Genetic variation in phenology of host plants characterised microbiota inhabiting the seedling root
Compared with the LF genotypes, the EF host was characterised by a distinct microbial community in the endosphere of the apical root. More importantly, the phenomenal assemblage of endophytes at EF genotype’s root apex, and its differentiation from the LF genotypes were conserved, and consistent across diverse soil types. Our results demonstrate that the apical segment of the root system exerted a strong selection force on the soil microbiome, and the structured microbiota was potentially contributing to the plant’s adaptation to the oncoming harsh environment, e.g. , by promoting early maturity.
We have identified three important features of the endophytic microbiome established at the root apical zone of the EF host. Firstly, within the root system of the EF genotype, there was a homogeneous structure of the endosphere microbiome between the apical and basal zone, indicated by the high similarity of composition and diversity (Fig. 1b, c, 3b). In contrast, the apical and basal zones had divergent endophyte communities in the LF genotypes. Although the sampled apical fraction was only one day old in our experiment, the root apex of the EF genotype was able to rapidly select and assemble its endophyte microbiome with a similar composition to its 15-day old basal zone of the same root, which was presumably associated with its early maturity trait through this rapid development of an associated microbiome. Endophyte colonisation in the basal root tissues of the EF host was also more stable than in LF plants, as indicated by lower variation across soil types (Fig. 1d).
Secondly, the root of the EF genotype housed a greater diversity of the endophyte community in both the apical zone and basal zone, as indicated by a higher Shannon index than in LF plants (Fig. 3b). More diverse microbial communities also have a greater diversity of functions due to the functional differences between species (Jousset et al., 2017). A previous study has demonstrated that root-associated microbes modulated host flowering time by producing indole acetic acid and altering plant-available N source (Lu et al., 2018).

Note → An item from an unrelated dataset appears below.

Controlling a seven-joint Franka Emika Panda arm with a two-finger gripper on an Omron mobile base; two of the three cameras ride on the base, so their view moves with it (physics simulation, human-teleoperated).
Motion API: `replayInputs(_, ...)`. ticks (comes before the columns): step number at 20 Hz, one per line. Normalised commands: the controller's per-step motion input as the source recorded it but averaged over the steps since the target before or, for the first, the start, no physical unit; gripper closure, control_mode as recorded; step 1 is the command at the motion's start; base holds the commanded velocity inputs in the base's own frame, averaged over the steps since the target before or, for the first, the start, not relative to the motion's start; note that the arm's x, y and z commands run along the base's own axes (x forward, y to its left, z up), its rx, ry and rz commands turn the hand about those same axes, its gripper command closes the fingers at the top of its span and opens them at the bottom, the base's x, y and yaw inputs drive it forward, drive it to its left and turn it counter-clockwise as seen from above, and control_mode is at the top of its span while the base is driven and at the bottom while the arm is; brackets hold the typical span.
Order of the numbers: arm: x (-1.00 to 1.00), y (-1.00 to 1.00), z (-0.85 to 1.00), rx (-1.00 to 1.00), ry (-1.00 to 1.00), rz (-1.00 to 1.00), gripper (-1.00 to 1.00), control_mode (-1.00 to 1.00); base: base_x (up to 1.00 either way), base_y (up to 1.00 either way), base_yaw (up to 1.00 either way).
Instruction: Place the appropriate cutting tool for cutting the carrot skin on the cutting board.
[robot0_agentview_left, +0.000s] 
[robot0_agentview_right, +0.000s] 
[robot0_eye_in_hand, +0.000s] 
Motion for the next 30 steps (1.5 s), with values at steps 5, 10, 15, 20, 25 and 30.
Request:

Thirdly, microbes closely colonising the root apex of the EF host served roles that potentially enhance plant growth. For example,Rhizobacter and Methylotenera microbes consistently enriched the apical zones of the EF genotype. Rhizobacter has been identified as a root endophytic bacteria in a diverse range of species (Pelletier et al., 2020), particularly in legumes (Hu et al., 2019; Brown et al., 2020), and was able to rescue growth inhibition induced by root-inhabiting fungi (Durán et al., 2018). The genusMethylotenera is a group of putative methylotrophic bacteria firmly interacting with plant growth as they are capable of utilizing one carbon source from the decomposition of the soil organic matter and the cell wall (Martin et al., 2020). Methylotenera can survive in low pH habitats (Kumar et al., 2019), hence might adapt to the apical zone of the DR genotype with more carboxylates secreted (as discussed below).
Chickpea has a quite limited genetic variation (Varshney 2013), and its wild progenitor (C. reticulatum ) is a rare species with a narrow distribution in a small area of SE Turkey (Abbo et al., 2002). The previous studies screening the collection of Australian chickpea cultivars found that only one genotype (the genotype EF used here) is able to keep early flowering across diverse environments, and flowering time is the most important trait to differentiate the genotype EF from genotypes LF1 and LF2 based on the previous morphological, physiological and genomic comparison (Sadras et al., 2016; Kaloki et al., 2019). Therefore, the differentiation in the root microbiota among the three genotypes in present study was mainly attributed to their phenotypical and genetic variation in flowering phenology, although only one EF genotype was used.